Where does your opinion on Ansible lie then? It's a systems configuration and orchestration tool that by default, uses SSH as the transport.
For Ansible users, Windows getting OpenSSH is a huge win, since we (presumably) will no longer have to jump through all the hoops WinRM throws you in order to configure Windows machines remotely.
See sibling. I dont have a problem witb using ssh as transport per se. Its using adhoc/bespoke Shell for introducing change. Its a bit unrelated but I, personally, lean more towards declarative than procedural and highly value intermediated access. Which doesnt quite match ansible afaik.
Right, so your issue is with shell access and using it for arbitrary systems changes then, and not SSH per se. You'd be just as annoyed if someone logged into a shell on the server via the console and started making unmanaged changes.
SSH was originally intended to replace the aging unencrypted protocols that were used for remote access (telnet, rsh etc). It comes from a time when configuration management tools like ansible, puppet et all didn't exist, and most system management was ad-hoc, or done by home grown scripting. So it makes a sense that it behaves the same way as rsh for the most part.
WinRM (which this Microsoft implementation of OpenSSH will replace for most Ansible/UNIX users that are managing Windows systems) also allowed arbitrary command execution as well, so it was really no better.

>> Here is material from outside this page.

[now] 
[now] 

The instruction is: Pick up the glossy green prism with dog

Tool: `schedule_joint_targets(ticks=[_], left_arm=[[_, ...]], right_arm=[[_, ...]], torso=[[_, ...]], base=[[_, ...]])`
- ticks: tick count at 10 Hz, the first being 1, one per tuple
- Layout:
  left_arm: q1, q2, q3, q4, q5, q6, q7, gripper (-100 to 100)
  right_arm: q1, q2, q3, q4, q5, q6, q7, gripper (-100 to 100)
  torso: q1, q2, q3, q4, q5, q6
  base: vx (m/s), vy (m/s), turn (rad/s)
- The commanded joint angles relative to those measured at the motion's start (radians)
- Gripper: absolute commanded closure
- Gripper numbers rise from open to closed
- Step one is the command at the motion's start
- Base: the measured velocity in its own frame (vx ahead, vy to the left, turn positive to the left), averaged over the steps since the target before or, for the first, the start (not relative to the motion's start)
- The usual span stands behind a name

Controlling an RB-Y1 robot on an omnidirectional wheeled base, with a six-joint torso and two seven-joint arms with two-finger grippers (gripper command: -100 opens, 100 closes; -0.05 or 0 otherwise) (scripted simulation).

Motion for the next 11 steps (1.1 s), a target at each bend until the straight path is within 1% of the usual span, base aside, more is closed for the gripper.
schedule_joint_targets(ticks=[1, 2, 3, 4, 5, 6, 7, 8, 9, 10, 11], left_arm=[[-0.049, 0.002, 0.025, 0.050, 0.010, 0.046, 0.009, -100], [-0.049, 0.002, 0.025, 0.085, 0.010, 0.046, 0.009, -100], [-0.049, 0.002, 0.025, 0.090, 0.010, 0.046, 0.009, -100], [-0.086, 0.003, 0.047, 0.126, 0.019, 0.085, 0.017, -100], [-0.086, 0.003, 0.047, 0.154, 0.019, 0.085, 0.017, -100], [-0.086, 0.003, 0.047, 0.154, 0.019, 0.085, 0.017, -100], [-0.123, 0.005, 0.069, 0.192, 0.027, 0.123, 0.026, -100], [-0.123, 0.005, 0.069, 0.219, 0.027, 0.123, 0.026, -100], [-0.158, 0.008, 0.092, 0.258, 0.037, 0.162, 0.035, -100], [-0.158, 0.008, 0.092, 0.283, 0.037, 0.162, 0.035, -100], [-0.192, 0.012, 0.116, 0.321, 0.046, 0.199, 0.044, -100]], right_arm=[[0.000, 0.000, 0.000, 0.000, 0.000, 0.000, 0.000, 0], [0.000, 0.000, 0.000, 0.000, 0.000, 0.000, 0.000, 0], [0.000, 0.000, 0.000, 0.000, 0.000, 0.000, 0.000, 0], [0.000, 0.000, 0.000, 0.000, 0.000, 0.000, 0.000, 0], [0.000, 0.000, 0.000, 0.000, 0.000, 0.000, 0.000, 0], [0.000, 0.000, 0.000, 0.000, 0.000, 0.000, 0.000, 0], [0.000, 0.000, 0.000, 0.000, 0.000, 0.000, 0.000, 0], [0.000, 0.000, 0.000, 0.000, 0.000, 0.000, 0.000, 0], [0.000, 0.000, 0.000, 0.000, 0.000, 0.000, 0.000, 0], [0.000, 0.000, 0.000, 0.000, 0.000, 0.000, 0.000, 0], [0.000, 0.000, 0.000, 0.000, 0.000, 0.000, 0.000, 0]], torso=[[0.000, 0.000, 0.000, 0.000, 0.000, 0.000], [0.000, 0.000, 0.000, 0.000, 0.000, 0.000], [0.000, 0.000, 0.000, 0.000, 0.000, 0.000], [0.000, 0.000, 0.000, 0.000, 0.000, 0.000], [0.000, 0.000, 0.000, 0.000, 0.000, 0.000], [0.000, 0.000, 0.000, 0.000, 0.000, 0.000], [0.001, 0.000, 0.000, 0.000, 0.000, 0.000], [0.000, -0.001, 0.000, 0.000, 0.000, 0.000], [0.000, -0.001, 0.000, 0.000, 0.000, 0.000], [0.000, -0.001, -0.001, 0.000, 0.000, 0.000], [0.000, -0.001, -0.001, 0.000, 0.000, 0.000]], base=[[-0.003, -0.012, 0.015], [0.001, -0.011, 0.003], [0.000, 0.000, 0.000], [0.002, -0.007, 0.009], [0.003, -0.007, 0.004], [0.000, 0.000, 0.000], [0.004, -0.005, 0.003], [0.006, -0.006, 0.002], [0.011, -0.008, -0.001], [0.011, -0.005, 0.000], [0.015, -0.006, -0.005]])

SSH is an awesome tool & capability as a relatively high level network channel. The defacto “shell” approach leads to a lot of problems when used as a management device. It encourages adhoc, unstructured, and opaque changes. Managing your hosts via Secure Shell simply leads to bespoke, unrepeatable, outcomes and crushing debt.
Moving to a well structered, repeatable, management paradigm is the only way to survive large or long term deployments. I see “systems configuration” and “orchestration” as the most common ways to achieve that. Personally Ive been trying to move linux/bsd host management off of SSH for 10 years now. I will be very very happy when SSH shell instantiations approach zero per day.